== Problem statement ==
All records should be written out again exactly.

# # # # #

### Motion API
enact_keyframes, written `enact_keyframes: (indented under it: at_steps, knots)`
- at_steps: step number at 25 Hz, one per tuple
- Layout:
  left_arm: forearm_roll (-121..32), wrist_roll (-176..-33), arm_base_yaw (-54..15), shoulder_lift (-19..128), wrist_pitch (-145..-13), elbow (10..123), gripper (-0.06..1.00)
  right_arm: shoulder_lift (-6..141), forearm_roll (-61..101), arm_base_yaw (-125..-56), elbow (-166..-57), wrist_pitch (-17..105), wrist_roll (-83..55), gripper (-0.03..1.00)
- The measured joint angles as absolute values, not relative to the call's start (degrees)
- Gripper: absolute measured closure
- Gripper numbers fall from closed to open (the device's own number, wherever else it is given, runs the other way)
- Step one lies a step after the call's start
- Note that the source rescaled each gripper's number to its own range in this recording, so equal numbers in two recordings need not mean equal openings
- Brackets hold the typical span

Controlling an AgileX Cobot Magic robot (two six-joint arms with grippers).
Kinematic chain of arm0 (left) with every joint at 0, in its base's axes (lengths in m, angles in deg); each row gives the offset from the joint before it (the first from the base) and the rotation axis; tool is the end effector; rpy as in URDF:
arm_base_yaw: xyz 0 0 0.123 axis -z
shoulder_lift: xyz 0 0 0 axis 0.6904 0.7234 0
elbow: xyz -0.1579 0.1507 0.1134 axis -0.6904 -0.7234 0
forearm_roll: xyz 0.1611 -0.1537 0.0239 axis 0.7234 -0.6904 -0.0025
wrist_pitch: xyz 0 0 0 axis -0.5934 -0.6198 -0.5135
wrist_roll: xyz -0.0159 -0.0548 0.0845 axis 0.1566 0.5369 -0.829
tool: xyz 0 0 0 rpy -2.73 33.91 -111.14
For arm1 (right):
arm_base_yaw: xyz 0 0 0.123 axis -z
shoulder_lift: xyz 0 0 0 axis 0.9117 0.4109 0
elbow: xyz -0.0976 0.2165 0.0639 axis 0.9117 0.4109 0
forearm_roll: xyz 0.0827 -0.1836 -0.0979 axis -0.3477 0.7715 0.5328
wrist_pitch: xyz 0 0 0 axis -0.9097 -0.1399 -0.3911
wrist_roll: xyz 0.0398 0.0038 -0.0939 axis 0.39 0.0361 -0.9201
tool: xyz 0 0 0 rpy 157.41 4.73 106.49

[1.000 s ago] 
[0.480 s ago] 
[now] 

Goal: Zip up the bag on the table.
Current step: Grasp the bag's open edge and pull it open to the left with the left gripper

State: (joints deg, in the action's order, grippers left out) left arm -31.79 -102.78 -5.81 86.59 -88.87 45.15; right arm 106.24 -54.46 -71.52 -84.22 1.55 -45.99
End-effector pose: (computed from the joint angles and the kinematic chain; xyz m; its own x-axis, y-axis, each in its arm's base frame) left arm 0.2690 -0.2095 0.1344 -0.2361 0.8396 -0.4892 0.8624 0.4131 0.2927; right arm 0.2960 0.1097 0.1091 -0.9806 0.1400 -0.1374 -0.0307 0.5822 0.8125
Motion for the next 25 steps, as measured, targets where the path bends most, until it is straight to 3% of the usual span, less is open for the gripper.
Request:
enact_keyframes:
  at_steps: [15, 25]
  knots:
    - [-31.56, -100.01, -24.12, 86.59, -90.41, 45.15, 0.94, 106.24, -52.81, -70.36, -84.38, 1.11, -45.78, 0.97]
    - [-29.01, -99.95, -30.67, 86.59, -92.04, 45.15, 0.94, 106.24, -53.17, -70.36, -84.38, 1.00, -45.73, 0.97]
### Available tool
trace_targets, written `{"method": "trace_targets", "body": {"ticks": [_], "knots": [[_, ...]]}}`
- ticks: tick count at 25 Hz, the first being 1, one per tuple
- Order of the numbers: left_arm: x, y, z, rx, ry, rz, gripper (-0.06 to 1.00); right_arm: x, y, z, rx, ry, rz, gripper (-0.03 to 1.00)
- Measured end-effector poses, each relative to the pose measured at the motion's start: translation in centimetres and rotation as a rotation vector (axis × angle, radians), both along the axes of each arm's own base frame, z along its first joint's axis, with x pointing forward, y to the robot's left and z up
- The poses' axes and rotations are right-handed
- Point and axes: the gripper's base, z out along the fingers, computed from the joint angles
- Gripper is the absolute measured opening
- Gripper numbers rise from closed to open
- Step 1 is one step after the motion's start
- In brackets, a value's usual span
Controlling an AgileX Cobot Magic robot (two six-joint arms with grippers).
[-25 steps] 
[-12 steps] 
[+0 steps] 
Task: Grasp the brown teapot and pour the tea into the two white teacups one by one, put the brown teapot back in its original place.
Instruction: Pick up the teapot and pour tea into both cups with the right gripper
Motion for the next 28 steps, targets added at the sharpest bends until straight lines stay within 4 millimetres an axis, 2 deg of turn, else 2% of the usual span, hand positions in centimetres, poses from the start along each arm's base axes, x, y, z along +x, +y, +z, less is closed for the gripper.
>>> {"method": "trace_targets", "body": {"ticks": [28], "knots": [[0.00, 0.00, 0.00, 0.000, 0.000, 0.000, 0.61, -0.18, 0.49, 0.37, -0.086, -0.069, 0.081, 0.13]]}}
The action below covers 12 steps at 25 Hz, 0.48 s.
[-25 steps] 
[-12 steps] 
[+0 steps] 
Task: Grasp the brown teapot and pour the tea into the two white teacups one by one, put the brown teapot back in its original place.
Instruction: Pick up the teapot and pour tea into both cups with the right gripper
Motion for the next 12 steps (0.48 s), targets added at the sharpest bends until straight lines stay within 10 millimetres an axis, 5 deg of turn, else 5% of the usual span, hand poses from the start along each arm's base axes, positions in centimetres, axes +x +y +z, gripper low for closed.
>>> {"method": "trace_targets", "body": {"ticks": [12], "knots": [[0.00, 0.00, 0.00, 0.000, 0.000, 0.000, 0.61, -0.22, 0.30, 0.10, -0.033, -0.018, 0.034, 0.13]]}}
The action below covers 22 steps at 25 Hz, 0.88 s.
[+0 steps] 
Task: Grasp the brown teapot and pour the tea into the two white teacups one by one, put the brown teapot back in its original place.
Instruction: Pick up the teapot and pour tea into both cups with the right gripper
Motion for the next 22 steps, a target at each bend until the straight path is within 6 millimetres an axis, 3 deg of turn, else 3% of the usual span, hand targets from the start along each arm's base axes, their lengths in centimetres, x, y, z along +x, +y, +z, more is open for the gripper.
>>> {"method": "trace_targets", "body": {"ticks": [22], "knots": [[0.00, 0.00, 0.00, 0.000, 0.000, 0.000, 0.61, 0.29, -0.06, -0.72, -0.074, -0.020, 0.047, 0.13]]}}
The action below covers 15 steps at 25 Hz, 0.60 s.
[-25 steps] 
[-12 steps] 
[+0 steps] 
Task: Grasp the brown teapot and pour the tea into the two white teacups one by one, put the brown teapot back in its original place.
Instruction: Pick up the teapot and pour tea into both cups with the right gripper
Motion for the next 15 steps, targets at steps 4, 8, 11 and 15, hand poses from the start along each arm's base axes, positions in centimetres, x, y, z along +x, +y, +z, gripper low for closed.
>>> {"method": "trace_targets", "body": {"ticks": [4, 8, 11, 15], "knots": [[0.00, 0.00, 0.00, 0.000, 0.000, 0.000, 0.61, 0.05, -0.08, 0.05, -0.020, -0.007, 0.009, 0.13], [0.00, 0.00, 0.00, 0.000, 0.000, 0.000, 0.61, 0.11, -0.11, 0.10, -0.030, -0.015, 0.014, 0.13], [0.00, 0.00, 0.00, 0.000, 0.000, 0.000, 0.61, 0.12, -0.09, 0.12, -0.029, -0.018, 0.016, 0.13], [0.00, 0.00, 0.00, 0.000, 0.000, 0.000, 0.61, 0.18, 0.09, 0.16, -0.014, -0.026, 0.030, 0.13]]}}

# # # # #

== Response box ==
### Motion API
enact_keyframes, written `enact_keyframes: (indented under it: at_steps, knots)`
- at_steps: step number at 25 Hz, one per tuple
- Layout:
  left_arm: forearm_roll (-121..32), wrist_roll (-176..-33), arm_base_yaw (-54..15), shoulder_lift (-19..128), wrist_pitch (-145..-13), elbow (10..123), gripper (-0.06..1.00)
  right_arm: shoulder_lift (-6..141), forearm_roll (-61..101), arm_base_yaw (-125..-56), elbow (-166..-57), wrist_pitch (-17..105), wrist_roll (-83..55), gripper (-0.03..1.00)
- The measured joint angles as absolute values, not relative to the call's start (degrees)
- Gripper: absolute measured closure
- Gripper numbers fall from closed to open (the device's own number, wherever else it is given, runs the other way)
- Step one lies a step after the call's start
- Note that the source rescaled each gripper's number to its own range in this recording, so equal numbers in two recordings need not mean equal openings
- Brackets hold the typical span

Controlling an AgileX Cobot Magic robot (two six-joint arms with grippers).
Kinematic chain of arm0 (left) with every joint at 0, in its base's axes (lengths in m, angles in deg); each row gives the offset from the joint before it (the first from the base) and the rotation axis; tool is the end effector; rpy as in URDF:
arm_base_yaw: xyz 0 0 0.123 axis -z
shoulder_lift: xyz 0 0 0 axis 0.6904 0.7234 0
elbow: xyz -0.1579 0.1507 0.1134 axis -0.6904 -0.7234 0
forearm_roll: xyz 0.1611 -0.1537 0.0239 axis 0.7234 -0.6904 -0.0025
wrist_pitch: xyz 0 0 0 axis -0.5934 -0.6198 -0.5135
wrist_roll: xyz -0.0159 -0.0548 0.0845 axis 0.1566 0.5369 -0.829
tool: xyz 0 0 0 rpy -2.73 33.91 -111.14
For arm1 (right):
arm_base_yaw: xyz 0 0 0.123 axis -z
shoulder_lift: xyz 0 0 0 axis 0.9117 0.4109 0
elbow: xyz -0.0976 0.2165 0.0639 axis 0.9117 0.4109 0
forearm_roll: xyz 0.0827 -0.1836 -0.0979 axis -0.3477 0.7715 0.5328
wrist_pitch: xyz 0 0 0 axis -0.9097 -0.1399 -0.3911
wrist_roll: xyz 0.0398 0.0038 -0.0939 axis 0.39 0.0361 -0.9201
tool: xyz 0 0 0 rpy 157.41 4.73 106.49

[1.000 s ago] 
[0.480 s ago] 
[now] 

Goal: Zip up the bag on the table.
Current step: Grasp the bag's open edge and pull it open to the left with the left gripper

State: (joints deg, in the action's order, grippers left out) left arm -31.79 -102.78 -5.81 86.59 -88.87 45.15; right arm 106.24 -54.46 -71.52 -84.22 1.55 -45.99
End-effector pose: (computed from the joint angles and the kinematic chain; xyz m; its own x-axis, y-axis, each in its arm's base frame) left arm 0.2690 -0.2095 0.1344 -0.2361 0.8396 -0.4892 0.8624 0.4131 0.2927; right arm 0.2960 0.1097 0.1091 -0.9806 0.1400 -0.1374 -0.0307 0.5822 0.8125
Motion for the next 25 steps, as measured, targets where the path bends most, until it is straight to 3% of the usual span, less is open for the gripper.
Request:
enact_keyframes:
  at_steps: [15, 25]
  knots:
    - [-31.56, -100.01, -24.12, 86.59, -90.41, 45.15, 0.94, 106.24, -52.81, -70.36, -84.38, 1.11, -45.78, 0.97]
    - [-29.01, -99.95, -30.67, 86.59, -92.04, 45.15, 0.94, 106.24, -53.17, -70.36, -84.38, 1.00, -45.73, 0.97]
### Available tool
trace_targets, written `{"method": "trace_targets", "body": {"ticks": [_], "knots": [[_, ...]]}}`
- ticks: tick count at 25 Hz, the first being 1, one per tuple
- Order of the numbers: left_arm: x, y, z, rx, ry, rz, gripper (-0.06 to 1.00); right_arm: x, y, z, rx, ry, rz, gripper (-0.03 to 1.00)
- Measured end-effector poses, each relative to the pose measured at the motion's start: translation in centimetres and rotation as a rotation vector (axis × angle, radians), both along the axes of each arm's own base frame, z along its first joint's axis, with x pointing forward, y to the robot's left and z up
- The poses' axes and rotations are right-handed
- Point and axes: the gripper's base, z out along the fingers, computed from the joint angles
- Gripper is the absolute measured opening
- Gripper numbers rise from closed to open
- Step 1 is one step after the motion's start
- In brackets, a value's usual span
Controlling an AgileX Cobot Magic robot (two six-joint arms with grippers).
[-25 steps] 
[-12 steps] 
[+0 steps] 
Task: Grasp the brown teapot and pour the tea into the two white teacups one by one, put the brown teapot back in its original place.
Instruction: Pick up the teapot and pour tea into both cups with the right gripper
Motion for the next 28 steps, targets added at the sharpest bends until straight lines stay within 4 millimetres an axis, 2 deg of turn, else 2% of the usual span, hand positions in centimetres, poses from the start along each arm's base axes, x, y, z along +x, +y, +z, less is closed for the gripper.
>>> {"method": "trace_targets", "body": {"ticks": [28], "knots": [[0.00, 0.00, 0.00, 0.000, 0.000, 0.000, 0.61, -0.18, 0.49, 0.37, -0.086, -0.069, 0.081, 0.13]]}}
The action below covers 12 steps at 25 Hz, 0.48 s.
[-25 steps] 
[-12 steps] 
[+0 steps] 
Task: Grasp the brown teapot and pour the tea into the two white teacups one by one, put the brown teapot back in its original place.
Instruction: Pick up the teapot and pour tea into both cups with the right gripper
Motion for the next 12 steps (0.48 s), targets added at the sharpest bends until straight lines stay within 10 millimetres an axis, 5 deg of turn, else 5% of the usual span, hand poses from the start along each arm's base axes, positions in centimetres, axes +x +y +z, gripper low for closed.
>>> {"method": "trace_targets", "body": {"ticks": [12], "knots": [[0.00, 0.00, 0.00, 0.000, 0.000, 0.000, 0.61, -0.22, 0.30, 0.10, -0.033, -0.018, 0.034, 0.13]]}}
The action below covers 22 steps at 25 Hz, 0.88 s.
[+0 steps] 
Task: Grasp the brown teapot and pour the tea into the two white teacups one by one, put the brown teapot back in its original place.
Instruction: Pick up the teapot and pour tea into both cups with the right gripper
Motion for the next 22 steps, a target at each bend until the straight path is within 6 millimetres an axis, 3 deg of turn, else 3% of the usual span, hand targets from the start along each arm's base axes, their lengths in centimetres, x, y, z along +x, +y, +z, more is open for the gripper.
>>> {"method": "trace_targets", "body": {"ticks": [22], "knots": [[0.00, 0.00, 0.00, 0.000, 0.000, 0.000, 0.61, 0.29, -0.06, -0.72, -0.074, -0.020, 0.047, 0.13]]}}
The action below covers 15 steps at 25 Hz, 0.60 s.
[-25 steps] 
[-12 steps] 
[+0 steps] 
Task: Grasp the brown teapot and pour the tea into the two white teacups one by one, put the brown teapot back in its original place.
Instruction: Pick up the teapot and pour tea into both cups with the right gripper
Motion for the next 15 steps, targets at steps 4, 8, 11 and 15, hand poses from the start along each arm's base axes, positions in centimetres, x, y, z along +x, +y, +z, gripper low for closed.
>>> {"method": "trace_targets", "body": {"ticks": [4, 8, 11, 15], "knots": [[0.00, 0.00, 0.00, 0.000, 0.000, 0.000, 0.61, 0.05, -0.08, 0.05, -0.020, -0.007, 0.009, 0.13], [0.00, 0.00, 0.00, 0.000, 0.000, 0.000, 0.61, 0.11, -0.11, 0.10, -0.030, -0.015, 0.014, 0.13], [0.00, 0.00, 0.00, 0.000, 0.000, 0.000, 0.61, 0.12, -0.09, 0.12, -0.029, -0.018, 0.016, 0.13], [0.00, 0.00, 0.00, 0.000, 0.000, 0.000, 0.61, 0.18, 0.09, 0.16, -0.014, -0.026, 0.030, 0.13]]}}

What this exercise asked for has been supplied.